Mis à jour le 24/04/2026
Première année d'existence pour SURFAST, la structure d’urgence dédiée aux fasciites nécrosantes
SURFAST - structure d’urgence de prise en charge des fasciites nécrosantes – est la première filière dédiée à ces pathologies en Île-de-France. Sa création répond à un double objectif de soins et de recherche. Retour sur les jalons posés en cette première année et sur les objectifs à venir, avec le Pr Nicolas de Prost, du service de médecine intensive – réanimation de l’hôpital Henri-Mondor AP-HP.
Quel bilan pour la première année d’activité de SURFAST ?
Pr Nicolas de Prost : SURFAST a été créée avec un objectif premier de soins. Pour les fasciites nécrosantes, des infections relativement rares, on observe une relation positive entre le volume de patients pris en charge par centre et le taux de mortalité hospitalière.
Il s’agissait donc :
- d’améliorer le maillage territorial de la prise en charge en région Île-de-France ;
- de faire émerger des centres experts avec un volume d’activité suffisant.
Pour y parvenir, nous avons sélectionné douze centres experts – onze centres AP-HP, un centre hors AP-HP – qui disposent du plateau technique nécessaire : urgences, réanimation, imagerie, services de chirurgie.
Pour cette première année de fonctionnement, la filière a pris en charge plus de 250 patients. Un peu plus des trois quarts ont été opérés, avec une mortalité hospitalière de 13 %.
Comment la filière SURFAST est-elle animée ?
N.de P. : Une réunion avec les partenaires est organisée tous les trimestres. Elle est l’occasion de présenter des cas de patients pris en charge, de partager les expériences et les difficultés.
Une réunion de concertation pluridisciplinaire d’urgence a été mise en place : tout membre de la filière peut présenter un patient en urgence et bénéficier de l’avis de la collégialité.
Quels sont les objectifs en matière de prise en charge pour 2026 ?
N.de P. : Nous cherchons à augmenter la qualité de la prise en charge des patients. Nous travaillons sur plusieurs indicateurs en ce sens, notamment le délai entre l’admission du patient et sa prise en charge chirurgicale.
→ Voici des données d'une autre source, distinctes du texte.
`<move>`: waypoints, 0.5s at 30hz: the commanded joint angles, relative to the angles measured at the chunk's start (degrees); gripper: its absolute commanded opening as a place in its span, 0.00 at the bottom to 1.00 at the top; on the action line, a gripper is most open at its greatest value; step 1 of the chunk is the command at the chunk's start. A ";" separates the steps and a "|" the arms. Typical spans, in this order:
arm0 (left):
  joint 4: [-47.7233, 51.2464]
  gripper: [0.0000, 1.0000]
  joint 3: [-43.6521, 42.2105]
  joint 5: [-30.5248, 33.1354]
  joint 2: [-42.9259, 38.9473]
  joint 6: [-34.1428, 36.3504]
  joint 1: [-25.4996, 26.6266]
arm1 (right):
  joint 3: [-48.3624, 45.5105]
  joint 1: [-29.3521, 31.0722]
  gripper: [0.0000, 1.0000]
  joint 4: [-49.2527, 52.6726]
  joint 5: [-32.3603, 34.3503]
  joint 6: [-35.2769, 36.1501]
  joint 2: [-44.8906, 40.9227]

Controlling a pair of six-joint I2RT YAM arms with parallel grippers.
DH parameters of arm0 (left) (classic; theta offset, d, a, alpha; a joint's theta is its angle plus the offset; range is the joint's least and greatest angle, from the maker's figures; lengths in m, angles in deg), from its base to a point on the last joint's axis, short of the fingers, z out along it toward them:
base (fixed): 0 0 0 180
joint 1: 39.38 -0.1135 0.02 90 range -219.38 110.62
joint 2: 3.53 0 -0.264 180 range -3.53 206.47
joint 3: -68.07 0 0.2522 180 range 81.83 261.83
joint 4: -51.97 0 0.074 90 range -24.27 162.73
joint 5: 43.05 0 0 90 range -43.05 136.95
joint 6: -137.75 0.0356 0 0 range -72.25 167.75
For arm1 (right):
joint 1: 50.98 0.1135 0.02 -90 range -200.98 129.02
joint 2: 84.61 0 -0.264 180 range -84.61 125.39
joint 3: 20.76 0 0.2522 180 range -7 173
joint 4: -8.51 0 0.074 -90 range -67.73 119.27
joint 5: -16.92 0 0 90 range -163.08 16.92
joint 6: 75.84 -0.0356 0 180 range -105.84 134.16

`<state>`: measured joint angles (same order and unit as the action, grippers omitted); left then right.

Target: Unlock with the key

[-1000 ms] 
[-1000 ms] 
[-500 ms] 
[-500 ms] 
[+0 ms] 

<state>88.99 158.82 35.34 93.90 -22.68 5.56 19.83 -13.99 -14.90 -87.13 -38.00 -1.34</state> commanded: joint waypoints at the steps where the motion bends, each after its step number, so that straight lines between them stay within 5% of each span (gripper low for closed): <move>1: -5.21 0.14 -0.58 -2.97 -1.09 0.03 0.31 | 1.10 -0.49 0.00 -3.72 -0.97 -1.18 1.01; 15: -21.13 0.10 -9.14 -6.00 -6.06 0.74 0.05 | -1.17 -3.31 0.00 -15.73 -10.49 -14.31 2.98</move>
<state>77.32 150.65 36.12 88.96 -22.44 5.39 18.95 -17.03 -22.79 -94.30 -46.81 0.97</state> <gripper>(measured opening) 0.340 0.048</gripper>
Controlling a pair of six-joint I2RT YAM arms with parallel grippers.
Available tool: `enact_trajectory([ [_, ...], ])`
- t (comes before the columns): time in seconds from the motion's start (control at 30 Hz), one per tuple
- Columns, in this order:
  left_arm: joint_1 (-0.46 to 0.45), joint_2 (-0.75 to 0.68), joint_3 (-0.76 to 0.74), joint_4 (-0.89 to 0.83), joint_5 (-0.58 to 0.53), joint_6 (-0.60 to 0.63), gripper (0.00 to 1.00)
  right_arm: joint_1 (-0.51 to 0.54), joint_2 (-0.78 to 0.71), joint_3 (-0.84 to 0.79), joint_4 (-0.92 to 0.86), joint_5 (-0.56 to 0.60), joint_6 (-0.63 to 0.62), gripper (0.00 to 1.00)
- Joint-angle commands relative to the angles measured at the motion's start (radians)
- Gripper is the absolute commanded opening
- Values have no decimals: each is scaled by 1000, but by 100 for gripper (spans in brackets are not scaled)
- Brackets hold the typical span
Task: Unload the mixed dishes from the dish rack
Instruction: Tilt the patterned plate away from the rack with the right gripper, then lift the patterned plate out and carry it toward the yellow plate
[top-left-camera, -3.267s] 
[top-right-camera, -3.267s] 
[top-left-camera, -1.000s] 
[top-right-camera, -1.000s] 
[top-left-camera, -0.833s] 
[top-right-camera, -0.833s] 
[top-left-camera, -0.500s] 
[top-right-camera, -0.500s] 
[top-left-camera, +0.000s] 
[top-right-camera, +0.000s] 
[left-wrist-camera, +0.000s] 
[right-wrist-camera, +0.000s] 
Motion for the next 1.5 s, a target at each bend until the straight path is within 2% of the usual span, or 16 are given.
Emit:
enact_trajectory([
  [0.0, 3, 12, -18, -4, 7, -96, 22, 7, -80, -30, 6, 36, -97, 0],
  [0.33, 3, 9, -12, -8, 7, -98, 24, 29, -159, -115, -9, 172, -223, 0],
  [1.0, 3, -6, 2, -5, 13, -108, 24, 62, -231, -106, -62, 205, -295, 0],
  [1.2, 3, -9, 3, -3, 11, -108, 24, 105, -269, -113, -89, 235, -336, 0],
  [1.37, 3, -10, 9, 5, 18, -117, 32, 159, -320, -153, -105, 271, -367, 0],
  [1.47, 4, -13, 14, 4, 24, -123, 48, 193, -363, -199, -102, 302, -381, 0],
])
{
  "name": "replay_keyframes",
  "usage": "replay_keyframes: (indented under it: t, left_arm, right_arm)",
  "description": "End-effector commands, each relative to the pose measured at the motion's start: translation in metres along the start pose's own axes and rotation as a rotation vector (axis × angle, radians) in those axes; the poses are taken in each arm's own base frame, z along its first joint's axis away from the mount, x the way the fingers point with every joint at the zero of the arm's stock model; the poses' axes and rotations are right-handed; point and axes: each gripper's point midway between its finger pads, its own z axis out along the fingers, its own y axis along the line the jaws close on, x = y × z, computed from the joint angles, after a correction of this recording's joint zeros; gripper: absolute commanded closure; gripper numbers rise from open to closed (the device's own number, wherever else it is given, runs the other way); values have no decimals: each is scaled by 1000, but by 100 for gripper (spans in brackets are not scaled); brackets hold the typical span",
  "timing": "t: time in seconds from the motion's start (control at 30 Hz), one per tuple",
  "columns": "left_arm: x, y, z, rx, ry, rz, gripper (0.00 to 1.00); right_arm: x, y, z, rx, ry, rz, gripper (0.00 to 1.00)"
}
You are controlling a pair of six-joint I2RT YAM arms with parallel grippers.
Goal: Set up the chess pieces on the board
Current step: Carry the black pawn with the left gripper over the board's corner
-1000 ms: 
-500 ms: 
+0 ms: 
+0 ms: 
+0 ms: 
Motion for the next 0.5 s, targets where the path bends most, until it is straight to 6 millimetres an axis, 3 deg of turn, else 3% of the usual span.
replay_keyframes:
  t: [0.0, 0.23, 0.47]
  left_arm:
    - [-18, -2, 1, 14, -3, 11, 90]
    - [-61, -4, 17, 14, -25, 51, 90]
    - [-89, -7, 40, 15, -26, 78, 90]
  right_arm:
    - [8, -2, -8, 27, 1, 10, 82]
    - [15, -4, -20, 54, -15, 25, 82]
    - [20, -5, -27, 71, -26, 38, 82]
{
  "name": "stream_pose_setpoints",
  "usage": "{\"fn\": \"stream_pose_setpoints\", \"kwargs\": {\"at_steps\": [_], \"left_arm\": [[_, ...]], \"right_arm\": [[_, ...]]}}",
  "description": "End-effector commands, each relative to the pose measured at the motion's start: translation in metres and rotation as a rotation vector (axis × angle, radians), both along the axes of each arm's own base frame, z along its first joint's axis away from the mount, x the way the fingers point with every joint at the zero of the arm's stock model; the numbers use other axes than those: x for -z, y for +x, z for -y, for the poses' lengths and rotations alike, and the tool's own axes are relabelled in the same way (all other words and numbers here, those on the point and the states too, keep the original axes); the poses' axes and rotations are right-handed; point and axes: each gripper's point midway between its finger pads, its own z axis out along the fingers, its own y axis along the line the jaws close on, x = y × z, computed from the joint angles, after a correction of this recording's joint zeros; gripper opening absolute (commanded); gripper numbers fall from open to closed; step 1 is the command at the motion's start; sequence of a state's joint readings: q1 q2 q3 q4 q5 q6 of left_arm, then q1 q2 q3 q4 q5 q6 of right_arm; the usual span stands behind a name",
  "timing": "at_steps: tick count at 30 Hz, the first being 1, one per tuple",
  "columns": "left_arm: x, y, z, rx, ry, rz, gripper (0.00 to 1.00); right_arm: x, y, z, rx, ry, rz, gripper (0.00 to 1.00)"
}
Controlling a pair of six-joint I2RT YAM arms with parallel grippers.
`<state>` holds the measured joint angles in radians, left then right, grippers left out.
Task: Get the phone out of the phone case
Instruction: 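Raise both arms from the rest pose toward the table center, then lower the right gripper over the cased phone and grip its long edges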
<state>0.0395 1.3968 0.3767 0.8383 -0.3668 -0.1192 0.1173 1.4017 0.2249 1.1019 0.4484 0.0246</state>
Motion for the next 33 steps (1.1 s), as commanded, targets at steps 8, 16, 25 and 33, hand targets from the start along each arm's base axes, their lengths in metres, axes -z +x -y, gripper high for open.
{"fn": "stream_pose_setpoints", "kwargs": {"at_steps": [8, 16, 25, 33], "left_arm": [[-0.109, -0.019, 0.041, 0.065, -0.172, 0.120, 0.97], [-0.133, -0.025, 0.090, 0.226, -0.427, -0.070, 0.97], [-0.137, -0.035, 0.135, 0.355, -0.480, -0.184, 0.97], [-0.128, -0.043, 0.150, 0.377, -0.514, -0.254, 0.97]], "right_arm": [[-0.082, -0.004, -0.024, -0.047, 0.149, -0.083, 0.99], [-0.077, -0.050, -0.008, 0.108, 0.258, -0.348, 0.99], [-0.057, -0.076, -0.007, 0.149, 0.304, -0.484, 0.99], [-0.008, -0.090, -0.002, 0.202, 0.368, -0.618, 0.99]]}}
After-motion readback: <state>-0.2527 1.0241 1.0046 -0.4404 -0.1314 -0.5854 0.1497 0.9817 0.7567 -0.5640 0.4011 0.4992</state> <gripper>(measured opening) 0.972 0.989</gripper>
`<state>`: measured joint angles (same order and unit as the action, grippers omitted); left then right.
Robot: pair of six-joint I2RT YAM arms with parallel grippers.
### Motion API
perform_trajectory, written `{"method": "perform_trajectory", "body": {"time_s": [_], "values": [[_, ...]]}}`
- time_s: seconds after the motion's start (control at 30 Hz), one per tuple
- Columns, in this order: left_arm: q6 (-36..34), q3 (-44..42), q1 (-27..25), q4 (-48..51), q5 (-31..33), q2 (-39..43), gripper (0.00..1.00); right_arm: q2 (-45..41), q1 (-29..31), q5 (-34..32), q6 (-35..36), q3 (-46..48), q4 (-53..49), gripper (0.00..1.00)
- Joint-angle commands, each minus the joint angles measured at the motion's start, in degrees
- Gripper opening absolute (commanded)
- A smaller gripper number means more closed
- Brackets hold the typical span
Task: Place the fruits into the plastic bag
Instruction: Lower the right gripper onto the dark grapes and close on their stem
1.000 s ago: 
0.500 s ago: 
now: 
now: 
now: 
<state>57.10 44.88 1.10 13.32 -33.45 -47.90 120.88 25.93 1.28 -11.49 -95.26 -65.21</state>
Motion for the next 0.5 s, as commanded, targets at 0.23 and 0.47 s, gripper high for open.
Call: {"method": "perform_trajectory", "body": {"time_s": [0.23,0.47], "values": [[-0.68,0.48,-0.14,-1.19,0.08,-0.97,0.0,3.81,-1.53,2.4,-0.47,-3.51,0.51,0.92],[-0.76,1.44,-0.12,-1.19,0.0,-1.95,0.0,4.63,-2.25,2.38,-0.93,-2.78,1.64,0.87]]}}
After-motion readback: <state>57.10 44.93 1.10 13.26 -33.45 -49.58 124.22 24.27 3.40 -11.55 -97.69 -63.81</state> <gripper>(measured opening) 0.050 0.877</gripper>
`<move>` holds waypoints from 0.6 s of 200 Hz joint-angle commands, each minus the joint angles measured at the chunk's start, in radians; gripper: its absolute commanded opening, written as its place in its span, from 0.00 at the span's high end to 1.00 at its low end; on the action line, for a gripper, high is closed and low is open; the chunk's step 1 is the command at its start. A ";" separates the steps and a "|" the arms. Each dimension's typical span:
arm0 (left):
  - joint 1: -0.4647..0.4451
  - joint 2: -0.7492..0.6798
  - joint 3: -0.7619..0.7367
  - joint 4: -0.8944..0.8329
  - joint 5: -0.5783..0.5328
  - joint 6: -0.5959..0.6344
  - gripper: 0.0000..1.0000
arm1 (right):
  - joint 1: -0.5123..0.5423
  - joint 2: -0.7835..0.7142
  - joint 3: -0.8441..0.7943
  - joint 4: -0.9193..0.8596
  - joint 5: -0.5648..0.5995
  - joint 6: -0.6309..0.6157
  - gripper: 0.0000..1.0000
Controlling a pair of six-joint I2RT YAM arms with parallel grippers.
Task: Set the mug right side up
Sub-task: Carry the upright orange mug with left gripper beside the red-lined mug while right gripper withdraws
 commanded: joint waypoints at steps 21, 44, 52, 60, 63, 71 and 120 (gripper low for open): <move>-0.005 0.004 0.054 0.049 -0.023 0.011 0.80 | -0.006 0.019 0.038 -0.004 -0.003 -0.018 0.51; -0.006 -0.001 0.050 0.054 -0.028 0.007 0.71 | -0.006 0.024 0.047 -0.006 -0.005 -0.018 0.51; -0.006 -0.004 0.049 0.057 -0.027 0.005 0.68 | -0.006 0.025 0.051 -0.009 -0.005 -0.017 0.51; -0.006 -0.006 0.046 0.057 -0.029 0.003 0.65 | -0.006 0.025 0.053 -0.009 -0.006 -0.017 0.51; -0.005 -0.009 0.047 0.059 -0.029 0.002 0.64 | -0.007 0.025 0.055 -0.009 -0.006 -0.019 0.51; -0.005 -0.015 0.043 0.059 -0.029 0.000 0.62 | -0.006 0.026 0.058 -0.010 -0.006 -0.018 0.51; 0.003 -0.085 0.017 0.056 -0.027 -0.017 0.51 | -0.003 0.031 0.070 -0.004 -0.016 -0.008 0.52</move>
La réduction de ce délai est un facteur majeur d’amélioration du pronostic du patient.
Nous souhaitons également mettre en place un indicateur de qualité de vie à distance.
Quels sont les objectifs en matière de recherche pour la filière SURFAST ?
N. de P. : Nous travaillons à la constitution d’une « database Surfast », c’est-à-dire une base de données prospectives regroupant les données cliniques et évolutives de chaque patient passant par la filière SURFAST. Cela pour structurer des indicateurs de qualité des soins et à terme, de mener des projets de recherche observationnelle.
SURFAST est lauréate de l’appel à projet RAISE du groupement interrégional de recherche clinique et d’innovation (GIRCI) Île-de-France, ce qui a permis d’obtenir le financement d’un chef de projet pour le réseau. Cela montre le dynamisme de la filière.